Mole vs Gopher: Diet

Another major difference between moles and gophers concerns their diet. While moles are omnivores, gophers are herbivores. Moles primarily subsist on earthworms, insects, and grubs. Gophers’ favorite foods include shrubs, roots, and vegetables. They will also graze on seeds and grasses if no other food is available. Their penchant to snack on vegetables is one of the reasons why many gardeners consider them pests. 

Mole vs Gopher: Tunnels

While moles and gophers both dig subterranean tunnels, their tunnels appear quite different. Moles dig tunnels much closer to the surface, usually between 3-12 inches below the ground. For their tunnels, gophers tend to dig between 6-18 inches below ground. This tendency to dig deep explains why gophers’ nests and food storage chambers can go as deep as 6 feet, while mole nests typically rest only 3 feet below ground. However, what moles lack in depth they more than makeup for in size. While gopher warrens usually span between 200-2,000 square feet, a mole’s territory can stretch for 1-2 acres or over 80,000 square feet. Lastly, the mounds created by the two animals look very different. Gophers create crescent-shaped mounds, while moles create cone-shaped mounds. This conical shape is where the expression “make a mountain out of a molehill” originates. 

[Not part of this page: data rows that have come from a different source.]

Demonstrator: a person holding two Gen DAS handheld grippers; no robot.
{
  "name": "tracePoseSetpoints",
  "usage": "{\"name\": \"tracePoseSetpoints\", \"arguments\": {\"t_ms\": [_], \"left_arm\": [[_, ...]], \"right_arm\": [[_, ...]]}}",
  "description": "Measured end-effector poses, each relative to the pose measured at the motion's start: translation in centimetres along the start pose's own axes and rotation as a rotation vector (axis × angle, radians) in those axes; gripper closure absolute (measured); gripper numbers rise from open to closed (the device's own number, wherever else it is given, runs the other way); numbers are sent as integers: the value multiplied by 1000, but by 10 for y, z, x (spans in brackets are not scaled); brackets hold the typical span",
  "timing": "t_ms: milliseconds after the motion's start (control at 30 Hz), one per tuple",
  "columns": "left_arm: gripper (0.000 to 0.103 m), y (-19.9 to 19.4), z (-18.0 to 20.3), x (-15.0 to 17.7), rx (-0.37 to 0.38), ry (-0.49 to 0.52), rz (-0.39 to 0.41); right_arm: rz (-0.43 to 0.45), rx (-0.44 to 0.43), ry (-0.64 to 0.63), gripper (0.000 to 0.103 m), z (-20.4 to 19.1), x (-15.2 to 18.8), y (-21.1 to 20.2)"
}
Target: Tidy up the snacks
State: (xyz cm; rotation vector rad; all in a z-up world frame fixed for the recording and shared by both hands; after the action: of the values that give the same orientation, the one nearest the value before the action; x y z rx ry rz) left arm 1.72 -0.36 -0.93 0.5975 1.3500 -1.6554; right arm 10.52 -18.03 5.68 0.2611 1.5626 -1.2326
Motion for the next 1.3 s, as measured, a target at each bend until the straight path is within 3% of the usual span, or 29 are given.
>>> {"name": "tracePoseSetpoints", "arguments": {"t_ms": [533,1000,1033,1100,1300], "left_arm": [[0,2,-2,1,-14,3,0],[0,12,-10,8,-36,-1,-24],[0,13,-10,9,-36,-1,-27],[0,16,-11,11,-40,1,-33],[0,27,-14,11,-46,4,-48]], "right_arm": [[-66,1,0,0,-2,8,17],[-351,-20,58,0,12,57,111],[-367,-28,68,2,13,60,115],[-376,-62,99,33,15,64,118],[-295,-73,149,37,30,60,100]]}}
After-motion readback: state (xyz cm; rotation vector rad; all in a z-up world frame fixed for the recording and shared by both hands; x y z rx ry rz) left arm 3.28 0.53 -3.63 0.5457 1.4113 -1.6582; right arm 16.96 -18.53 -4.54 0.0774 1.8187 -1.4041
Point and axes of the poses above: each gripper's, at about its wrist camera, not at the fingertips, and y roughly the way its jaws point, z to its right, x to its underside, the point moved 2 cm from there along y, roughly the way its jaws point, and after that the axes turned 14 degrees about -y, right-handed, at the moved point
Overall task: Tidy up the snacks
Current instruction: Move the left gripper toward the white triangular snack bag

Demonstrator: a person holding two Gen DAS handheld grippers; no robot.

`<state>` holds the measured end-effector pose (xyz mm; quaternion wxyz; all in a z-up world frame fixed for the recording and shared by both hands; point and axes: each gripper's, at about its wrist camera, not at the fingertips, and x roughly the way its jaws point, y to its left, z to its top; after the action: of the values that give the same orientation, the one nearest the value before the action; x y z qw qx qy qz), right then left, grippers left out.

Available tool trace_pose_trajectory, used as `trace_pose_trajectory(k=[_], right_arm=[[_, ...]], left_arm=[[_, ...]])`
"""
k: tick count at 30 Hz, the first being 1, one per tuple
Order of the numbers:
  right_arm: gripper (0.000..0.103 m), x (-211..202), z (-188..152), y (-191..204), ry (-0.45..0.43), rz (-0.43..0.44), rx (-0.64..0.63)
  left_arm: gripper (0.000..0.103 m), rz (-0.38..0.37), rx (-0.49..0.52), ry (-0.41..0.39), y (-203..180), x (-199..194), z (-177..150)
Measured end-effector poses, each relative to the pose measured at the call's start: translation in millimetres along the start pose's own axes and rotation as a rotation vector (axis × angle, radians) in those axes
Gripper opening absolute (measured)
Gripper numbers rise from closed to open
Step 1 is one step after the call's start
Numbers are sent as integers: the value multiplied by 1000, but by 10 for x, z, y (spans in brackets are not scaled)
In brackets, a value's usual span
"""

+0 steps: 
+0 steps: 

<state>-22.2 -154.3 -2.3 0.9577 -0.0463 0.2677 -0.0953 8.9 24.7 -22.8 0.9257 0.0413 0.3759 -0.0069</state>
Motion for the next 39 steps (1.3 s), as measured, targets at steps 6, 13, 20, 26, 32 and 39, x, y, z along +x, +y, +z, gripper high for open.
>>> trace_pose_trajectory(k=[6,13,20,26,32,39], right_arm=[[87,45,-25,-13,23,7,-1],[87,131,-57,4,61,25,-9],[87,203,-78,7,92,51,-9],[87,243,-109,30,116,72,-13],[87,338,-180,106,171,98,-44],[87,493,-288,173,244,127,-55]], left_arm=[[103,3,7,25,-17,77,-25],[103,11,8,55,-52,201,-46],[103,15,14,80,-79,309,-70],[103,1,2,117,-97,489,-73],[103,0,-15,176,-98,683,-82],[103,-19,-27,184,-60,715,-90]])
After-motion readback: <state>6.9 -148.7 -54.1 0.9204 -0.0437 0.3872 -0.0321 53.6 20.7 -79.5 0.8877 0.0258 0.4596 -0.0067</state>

Frequently Asked Questions on the Differences Between Moles and Gophers

Do moles and gophers live in groups or alone?

Moles and gophers are both solitary animals. Outside of the breeding season, they tend to live alone. They can act very territorial, especially around same-sex members of their own species. However, both creatures will occasionally share their tunnels with other creatures. In addition, because of their expansive territories, multiple moles sometimes end up sharing the same tunnel system. 

Do moles and gophers hibernate?

Neither moles nor gophers hibernate. On the contrary, they are both active throughout the year. 

Are moles and gophers nocturnal?

It’s a common misconception that moles sleep during the day and hunt at night. This may be due to the fact that molehills can “spring up” during the night. However, both moles and gophers tend to be active during the day and sleep at night.